You’re stuck because the problem isn’t clear yet
Try:
What questions should I answer before deciding how to approach [problem]?Sometimes you need to frame the problem before you can brainstorm solutions.
Sometimes it genuinely wastes time
True. If you already have a clear direction, adding AI brainstorming just creates noise. This is specifically for when you’re stuck and solo brainstorming isn’t working.
Why This Matters for Your Work
The ability to unstick yourself quickly becomes more valuable as AI handles more routine execution.
When you can generate options fast, you spend more time on judgment calls - which direction fits your constraints, which approach your stakeholders will actually use, which solution accounts for things AI can’t see about your situation.
That judgment is what distinguishes people at similar technical levels. The faster you can get from “stuck” to “evaluating options,” the more time you have for thinking that actually requires your experience.

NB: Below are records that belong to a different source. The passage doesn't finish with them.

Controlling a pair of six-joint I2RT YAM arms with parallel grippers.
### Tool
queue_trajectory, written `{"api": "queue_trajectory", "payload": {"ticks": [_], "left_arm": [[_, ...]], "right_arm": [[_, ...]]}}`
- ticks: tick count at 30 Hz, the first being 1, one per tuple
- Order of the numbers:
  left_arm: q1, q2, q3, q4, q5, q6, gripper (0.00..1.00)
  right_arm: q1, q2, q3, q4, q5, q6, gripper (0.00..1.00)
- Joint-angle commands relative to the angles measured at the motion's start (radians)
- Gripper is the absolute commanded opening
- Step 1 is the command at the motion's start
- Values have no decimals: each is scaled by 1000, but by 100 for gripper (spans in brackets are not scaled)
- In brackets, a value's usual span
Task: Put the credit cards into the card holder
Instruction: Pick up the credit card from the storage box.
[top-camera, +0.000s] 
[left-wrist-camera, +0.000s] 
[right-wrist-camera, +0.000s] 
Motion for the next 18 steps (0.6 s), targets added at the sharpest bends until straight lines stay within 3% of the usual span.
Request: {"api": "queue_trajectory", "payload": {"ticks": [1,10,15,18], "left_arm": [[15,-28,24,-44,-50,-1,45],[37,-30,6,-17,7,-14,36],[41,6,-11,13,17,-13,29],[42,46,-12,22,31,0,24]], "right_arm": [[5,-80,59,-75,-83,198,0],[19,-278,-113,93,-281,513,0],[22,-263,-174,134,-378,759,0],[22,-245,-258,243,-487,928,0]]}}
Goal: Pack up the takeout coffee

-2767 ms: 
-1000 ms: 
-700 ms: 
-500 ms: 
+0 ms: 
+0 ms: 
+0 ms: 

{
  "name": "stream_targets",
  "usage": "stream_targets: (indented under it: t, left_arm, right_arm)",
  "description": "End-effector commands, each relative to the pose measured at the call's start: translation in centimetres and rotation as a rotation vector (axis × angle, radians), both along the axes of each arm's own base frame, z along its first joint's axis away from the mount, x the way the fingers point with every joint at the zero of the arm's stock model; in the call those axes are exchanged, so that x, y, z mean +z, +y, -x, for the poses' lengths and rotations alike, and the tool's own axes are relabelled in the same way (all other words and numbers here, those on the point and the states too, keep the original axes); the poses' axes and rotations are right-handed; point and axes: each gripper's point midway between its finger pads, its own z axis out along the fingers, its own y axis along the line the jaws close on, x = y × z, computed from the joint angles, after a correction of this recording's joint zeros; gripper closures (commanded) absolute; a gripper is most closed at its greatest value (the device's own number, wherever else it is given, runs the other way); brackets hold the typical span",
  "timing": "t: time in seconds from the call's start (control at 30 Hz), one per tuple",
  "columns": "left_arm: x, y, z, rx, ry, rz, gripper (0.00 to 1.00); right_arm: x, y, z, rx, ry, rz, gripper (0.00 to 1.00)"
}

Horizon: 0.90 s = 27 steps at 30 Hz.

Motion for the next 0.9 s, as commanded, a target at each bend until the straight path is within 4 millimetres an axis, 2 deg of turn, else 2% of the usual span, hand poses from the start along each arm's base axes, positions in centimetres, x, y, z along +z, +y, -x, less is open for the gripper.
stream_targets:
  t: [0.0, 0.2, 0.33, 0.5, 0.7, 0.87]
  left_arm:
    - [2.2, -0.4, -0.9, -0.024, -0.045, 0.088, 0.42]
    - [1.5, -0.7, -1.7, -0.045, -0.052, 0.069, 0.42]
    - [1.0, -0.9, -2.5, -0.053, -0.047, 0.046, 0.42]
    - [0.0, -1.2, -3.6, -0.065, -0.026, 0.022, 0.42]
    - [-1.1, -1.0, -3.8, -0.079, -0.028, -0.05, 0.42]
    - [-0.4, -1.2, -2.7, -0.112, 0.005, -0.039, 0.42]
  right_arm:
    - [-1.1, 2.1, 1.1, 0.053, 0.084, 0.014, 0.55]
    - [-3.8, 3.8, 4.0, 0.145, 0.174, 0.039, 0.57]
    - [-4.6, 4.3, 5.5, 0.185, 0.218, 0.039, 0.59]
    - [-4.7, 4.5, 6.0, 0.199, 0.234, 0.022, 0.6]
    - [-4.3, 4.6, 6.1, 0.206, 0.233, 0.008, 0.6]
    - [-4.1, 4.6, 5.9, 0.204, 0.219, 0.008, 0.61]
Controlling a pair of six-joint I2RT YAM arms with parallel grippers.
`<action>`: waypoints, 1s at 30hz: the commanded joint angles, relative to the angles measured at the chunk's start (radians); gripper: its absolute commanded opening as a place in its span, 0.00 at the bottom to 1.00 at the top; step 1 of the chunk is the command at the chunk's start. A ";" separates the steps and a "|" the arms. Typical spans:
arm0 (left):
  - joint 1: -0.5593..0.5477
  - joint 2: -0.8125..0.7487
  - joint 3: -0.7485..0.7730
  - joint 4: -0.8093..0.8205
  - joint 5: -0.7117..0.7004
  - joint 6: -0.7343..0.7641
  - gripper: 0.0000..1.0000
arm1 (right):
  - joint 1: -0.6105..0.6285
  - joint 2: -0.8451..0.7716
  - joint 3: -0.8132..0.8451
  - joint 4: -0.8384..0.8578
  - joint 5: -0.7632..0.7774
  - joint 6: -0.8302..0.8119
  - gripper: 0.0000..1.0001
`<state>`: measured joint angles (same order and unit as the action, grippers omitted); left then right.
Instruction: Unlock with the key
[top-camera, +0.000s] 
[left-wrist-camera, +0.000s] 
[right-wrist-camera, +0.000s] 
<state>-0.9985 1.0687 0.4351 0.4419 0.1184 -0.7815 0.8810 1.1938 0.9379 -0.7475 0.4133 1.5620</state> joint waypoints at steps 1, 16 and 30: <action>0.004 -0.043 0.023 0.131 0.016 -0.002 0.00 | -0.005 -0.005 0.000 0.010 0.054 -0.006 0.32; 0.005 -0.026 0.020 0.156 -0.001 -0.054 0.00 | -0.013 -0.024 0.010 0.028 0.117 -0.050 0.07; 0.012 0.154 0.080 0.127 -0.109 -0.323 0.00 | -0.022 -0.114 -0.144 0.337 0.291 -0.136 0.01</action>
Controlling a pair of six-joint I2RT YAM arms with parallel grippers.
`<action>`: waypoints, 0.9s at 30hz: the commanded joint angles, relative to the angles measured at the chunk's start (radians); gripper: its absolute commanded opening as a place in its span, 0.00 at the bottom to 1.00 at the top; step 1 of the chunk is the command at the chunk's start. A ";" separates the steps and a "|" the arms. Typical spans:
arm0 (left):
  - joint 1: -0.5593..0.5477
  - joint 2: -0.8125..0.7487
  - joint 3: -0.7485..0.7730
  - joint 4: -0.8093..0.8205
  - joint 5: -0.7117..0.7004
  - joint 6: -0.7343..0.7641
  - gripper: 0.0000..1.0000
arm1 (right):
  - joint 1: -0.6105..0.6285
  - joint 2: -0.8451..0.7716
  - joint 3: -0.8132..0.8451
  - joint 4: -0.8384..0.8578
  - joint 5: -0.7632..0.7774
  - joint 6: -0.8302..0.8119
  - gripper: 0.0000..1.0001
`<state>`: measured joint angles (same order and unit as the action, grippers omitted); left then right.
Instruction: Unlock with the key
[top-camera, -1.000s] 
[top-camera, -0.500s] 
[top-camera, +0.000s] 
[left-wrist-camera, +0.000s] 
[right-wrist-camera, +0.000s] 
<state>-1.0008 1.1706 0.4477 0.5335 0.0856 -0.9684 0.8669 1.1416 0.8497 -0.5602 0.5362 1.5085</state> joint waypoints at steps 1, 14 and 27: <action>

People who can unstick themselves (and help others do the same) become valuable in ambiguous situations. When your team faces a new problem with no obvious solution, being able to generate and evaluate options quickly makes you someone people want in the room.
Going Deeper
Once this feels comfortable:
Keep a template library. Save reusable prompts:
“List 10 unconventional approaches to...”
“What assumptions might be wrong about...”
“Give me 5 metaphors for explaining...”
“Show me 3 ways this could fail in practice...”
Ask for the opposite. If stuck on solutions, ask why the problem is unsolvable. Arguments against often reveal what needs addressing for a solution to work.
Request failure modes. “Show me 3 ways to implement this that would technically work but create problems down the road.” Learning what not to do clarifies what you should do.
Use scaffolding prompts. “What are the key questions I should answer before deciding on an approach?” Sometimes you’re stuck because you’re trying to solve before properly framing.
What This Solves (And What It Doesn’t)
This technique addresses one specific problem: the friction of starting when your brain won’t cooperate.
You’ll spend less time staring at blank screens waiting for ideas to arrive. When you get stuck, you’ll have a reliable way to generate starting material instead of hoping inspiration strikes.
Brainstorming sessions - alone or with others - move faster when you can quickly generate options to evaluate rather than struggling to produce anything.
What this won’t do (and this is IMPORTANT to acknowledge):
Make you better at execution. Speed up work that’s already clear. Replace the judgment calls that require your specific expertise.
The difference between spending 10 minutes generating options versus spending an hour staring at nothing compounds over time. Not just in productivity - in frustration levels too.
Some people find this becomes their default move when stuck. Others use it occasionally when really jammed. Both work. The point is having the option when you need it.
One Prompt Worth Trying
Next time you’re stuck (and it will happen), try this:
“Give me 15 ways to approach [specific problem]. Include obvious approaches, creative ones, and at least three terrible ideas.”
Then:
Read through the list (5 minutes max)
Pick 2-3 that make you react - either “that’s interesting” or “that definitely won’t work but...”
Sketch one out for 10 minutes
See where it goes
You’re not committing to anything. You’re just generating material to react to.
Most people find they have more to work with than when they started. The ones who don’t usually realize they weren’t actually stuck - they just didn’t like their options. That’s useful information too.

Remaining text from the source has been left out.